Collection entries:
****************
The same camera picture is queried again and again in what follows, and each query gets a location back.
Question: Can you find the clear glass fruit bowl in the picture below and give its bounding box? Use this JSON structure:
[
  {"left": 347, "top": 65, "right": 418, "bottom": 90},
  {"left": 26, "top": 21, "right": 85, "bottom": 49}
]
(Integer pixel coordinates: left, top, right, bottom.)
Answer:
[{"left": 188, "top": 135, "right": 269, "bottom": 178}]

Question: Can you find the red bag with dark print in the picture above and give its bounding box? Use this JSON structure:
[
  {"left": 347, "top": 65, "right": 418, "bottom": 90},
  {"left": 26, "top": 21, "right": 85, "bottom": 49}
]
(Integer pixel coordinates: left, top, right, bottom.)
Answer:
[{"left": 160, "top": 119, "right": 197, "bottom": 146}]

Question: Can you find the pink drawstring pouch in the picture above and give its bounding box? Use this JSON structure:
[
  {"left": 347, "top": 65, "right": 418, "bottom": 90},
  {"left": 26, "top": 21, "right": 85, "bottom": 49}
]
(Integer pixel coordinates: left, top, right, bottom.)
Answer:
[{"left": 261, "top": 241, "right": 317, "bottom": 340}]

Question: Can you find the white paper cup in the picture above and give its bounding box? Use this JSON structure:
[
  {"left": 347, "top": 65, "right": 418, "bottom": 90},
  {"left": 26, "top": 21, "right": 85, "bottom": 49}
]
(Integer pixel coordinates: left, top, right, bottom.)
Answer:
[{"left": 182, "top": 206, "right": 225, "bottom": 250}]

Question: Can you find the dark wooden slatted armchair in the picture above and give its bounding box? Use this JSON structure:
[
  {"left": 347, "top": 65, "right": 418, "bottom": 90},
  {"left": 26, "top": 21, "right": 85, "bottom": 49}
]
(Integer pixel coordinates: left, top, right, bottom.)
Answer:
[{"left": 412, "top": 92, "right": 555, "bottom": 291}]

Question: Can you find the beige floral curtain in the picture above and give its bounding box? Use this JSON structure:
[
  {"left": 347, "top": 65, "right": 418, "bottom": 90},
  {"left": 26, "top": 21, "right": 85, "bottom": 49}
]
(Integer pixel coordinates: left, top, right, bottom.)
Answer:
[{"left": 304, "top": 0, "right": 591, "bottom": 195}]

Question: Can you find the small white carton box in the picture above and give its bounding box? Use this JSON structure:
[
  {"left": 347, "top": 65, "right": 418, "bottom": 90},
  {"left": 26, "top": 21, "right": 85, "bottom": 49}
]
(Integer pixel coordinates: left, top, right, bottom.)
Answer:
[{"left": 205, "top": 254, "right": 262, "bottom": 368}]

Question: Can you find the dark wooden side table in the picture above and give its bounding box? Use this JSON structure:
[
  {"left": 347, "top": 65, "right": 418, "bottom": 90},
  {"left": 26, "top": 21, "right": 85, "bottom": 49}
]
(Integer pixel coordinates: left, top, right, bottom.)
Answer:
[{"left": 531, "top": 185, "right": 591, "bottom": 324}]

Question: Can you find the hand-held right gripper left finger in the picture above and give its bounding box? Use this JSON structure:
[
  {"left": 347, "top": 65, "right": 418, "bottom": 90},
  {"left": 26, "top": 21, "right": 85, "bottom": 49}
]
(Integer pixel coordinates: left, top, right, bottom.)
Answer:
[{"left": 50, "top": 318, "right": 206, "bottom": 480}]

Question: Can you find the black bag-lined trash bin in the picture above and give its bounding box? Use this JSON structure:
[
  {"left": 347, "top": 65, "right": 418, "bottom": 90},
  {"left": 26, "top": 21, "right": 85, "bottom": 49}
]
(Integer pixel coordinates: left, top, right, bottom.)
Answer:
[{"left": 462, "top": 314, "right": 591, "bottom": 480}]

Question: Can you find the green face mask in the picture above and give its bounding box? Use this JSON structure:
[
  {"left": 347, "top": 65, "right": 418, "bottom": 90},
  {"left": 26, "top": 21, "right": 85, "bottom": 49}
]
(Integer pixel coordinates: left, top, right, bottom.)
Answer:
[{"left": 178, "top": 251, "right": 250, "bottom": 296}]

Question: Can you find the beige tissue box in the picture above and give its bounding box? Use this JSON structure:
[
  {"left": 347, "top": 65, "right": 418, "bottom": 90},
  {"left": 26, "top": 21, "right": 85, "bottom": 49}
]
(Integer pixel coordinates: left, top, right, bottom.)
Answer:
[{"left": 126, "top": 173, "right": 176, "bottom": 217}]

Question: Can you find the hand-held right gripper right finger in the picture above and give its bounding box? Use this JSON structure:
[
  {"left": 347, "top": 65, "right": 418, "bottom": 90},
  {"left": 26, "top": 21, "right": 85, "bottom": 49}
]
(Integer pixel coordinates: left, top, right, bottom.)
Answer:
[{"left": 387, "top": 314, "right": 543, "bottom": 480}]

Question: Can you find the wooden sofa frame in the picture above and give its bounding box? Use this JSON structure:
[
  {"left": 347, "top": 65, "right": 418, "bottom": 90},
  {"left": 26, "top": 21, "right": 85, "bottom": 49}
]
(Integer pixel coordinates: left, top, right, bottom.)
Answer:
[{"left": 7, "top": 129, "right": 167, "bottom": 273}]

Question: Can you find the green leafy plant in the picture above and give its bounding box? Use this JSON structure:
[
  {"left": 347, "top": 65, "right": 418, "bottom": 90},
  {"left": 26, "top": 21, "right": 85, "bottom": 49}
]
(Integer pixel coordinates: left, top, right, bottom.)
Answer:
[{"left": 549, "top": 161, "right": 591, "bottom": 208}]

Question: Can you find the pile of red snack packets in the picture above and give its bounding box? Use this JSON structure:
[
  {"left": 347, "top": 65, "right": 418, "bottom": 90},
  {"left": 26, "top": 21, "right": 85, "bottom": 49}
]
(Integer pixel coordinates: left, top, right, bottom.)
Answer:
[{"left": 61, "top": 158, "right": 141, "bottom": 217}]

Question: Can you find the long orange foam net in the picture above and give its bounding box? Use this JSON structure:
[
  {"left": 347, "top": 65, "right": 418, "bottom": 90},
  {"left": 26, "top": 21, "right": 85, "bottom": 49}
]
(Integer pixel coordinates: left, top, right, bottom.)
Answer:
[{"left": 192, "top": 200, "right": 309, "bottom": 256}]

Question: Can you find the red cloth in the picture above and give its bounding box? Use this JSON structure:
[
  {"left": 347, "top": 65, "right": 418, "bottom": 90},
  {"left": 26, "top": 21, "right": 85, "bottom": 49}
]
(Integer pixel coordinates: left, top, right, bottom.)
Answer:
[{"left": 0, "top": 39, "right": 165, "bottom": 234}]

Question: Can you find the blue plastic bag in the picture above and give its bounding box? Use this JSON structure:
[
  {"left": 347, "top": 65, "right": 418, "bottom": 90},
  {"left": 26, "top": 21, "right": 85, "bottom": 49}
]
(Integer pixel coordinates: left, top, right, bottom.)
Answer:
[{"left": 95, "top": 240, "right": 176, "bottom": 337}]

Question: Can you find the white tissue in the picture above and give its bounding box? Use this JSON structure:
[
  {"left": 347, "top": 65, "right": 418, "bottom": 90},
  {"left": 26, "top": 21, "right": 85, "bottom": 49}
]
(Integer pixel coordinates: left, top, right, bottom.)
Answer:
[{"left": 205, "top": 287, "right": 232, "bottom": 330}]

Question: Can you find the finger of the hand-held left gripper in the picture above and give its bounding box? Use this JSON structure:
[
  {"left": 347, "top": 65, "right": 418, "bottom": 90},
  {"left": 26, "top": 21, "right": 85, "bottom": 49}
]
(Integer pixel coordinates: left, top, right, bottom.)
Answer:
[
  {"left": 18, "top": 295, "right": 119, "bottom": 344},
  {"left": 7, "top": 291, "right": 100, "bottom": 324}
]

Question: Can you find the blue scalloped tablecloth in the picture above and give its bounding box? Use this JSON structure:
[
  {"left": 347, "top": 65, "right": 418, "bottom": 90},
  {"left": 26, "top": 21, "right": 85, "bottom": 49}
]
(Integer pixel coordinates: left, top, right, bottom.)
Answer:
****************
WHAT YOU HAVE TO DO »
Using the entries above, give the number of lines that include "blue", with no added words.

YOUR SOLUTION »
2